La band
giovedì 26 Gennaio, 2023
di Federico Oselini
Rock, contaminazione e un messaggio forte legato alla contemporaneità. La band trentina Humus è tornata a far vibrare la scena musicale regionale con i due singoli Disastro e Se ne parla domenica. Lanciati rispettivamente a dicembre e gennaio per anticipare l’uscita del disco Non è giusto – disponibile dal 3 febbraio e pubblicato da Overdub – i due brani racchiudono alla perfezione la cifra artistica di un progetto nato nel 2012 e che, negli anni, ha registrato un’importante sviluppo culminato nel tour di presentazione dell’album Cambia Voce che porta i quattro musicisti Marco Palombi, Lorenzo Faes, Stefano Negri e Fabrizio Lettieri a condividere il palcoscenico con importanti nomi del panorama musicale italiano e internazionale.
Fabrizio Lettieri, dal vostro primo ep sono passati dieci anni: in mezzo un album e un tour, e due singoli che anticipano il vostro prossimo lavoro. Come siete arrivati a questo nuovo traguardo?
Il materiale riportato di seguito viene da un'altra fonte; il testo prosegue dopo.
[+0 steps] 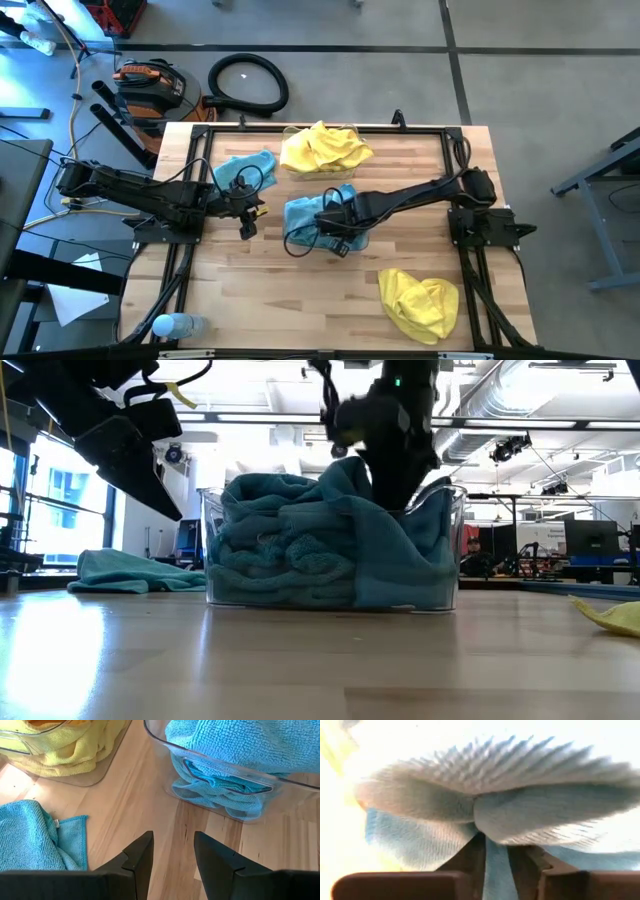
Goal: Sort microfiber towel by color & place in baskets
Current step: Put the blue microfiber towel into the bottom transparent bin
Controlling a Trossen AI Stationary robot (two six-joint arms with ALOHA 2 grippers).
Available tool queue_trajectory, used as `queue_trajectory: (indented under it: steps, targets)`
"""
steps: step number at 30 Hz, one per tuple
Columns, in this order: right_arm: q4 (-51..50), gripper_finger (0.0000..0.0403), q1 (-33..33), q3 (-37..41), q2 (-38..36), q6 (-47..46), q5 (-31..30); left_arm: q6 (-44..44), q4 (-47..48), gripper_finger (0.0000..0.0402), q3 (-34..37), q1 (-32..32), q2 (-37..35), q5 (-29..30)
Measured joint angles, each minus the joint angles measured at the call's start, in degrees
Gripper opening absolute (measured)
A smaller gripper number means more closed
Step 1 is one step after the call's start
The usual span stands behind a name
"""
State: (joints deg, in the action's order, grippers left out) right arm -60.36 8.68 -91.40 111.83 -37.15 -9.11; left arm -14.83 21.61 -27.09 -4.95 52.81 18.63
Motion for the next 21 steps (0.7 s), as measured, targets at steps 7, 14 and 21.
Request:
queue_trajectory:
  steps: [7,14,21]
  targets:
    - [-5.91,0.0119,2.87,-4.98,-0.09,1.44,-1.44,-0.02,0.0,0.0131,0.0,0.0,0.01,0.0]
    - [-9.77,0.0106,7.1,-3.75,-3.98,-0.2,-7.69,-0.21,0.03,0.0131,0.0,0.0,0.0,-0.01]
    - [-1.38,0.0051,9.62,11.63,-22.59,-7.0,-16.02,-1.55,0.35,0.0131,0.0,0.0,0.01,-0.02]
«Per spiegare la nostra evoluzione in questi anni si può partire dal momento in cui ci fu un turnover tra i componenti della band: quando ci fu il mio ingresso e quello del bassista Stefano Negri nella band, gli “Humus” originari — Lorenzo Faes e Marco Palombi — avevano già in cantiere una serie di pezzi nuovi e c’era la volontà di lanciare un nuovo progetto per far ripartire l’attività del gruppo che aveva subito un rallentamento. È arrivato così Cambia Voce, quel disco che ci ha permesso di fare un importante tour e, proprio durante quell’esperienza, nacque in noi l’idea di proporre un nuovo disco che si è concretizzato ed è stato registrato subito prima del lockdown, in seguito a un contatto con l’etichetta discografica con cui attualmente lavoriamo: un disco che presenteremo a febbraio e che si intitola Non è giusto».
Partiamo dal titolo: cosa «non è giusto»?
«Molte cose non sono giuste nel nostro presente e quindi quest’album è un lavoro che può essere ricondotto al nostro periodo storico: non è giusto quello che si vede in tv, che non si capisce se è vero o falso, non è giusto il fatto che il modo di approcciarsi alle persone sia sempre meno umano e più digitale, e non è giusto il fatto che si ostenti sempre di più quello che in realtà non si ha. Siamo convinti che accettarsi sia la vera ricchezza e per questo in questo disco non inseguiamo la novità, ma suoniamo ciò che siamo. Fare il contrario, appunto, non sarebbe giusto».
In «Disastro» e «Se ne riparla domenica» affrontate due tematiche attuali e con rimandi diretti alle nuove generazioni: la propensione a mostrare una perfezione che non esiste e la tendenza al procrastinare per non affrontare il presente. Quali messaggi volete lanciare?
«L’intenzione è quella di avvisare le persone, portando avanti il messaggio che la perfezione non esiste e che tutti abbiamo dei difetti ed è quindi inutile rincorrere una realtà fatta di cose bellissime dal momento che, invece, nasciamo tutti proprio dall’humus. È sottinteso un invito a puntare su quello che si è veramente e a focalizzarsi sulla persona e non sul contesto che la circonda: il singolo Disastro può essere considerato un inno alla figura dell’antieroe che, attraverso se stesso, suggerisce cosa non essere e rivela la possibilità di una condotta migliore».
Il vostro rock duro e graffiante si apre a tante contaminazioni. Chi sono i vostri maestri ispiratori?
«Questa è una domanda interessante e difficile, dal momento che siamo tutti e quattro una fucina inesauribile di ascolti: siamo molto diversi e, se dovessimo costruire insieme una playlist, sarebbe veramente qualcosa di difficile comprensione. Si passa dal rock italiano a band come i Foo Fighters, al grunge dei Nirvana per arrivare a Eddie Vedder: lavorando assieme ci contaminiamo a vicenda e non si è mai creato un sistema chiuso».
Avete avuto la possibilità di aprire a vari gruppi della scena rock nazionale e internazionale: c’è un gruppo, o un ricordo, a cui siete particolarmente legati?
«Un mio ricordo personale va a quando abbiamo avuto la possibilità di aprire ai Ministri, di cui sono un grande fan: abbiamo suonato prima di loro a Trento e posso dire di essermi sentito come un bambino in un negozio di caramelle. C’è anche un aneddoto divertente relativo a quel giorno e che riguarda Marco Palombi, il nostro cantante: ci trovavamo nel backstage assieme a loro, prima del concerto, e loro ci dissero: “Siete veramente dei cattivoni, musicalmente parlando: non è facile proporre un genere così in Italia” e Marco rispose: “Beh, se ce l’avete fatta voi perché non ce la possono fare gli Humus?”».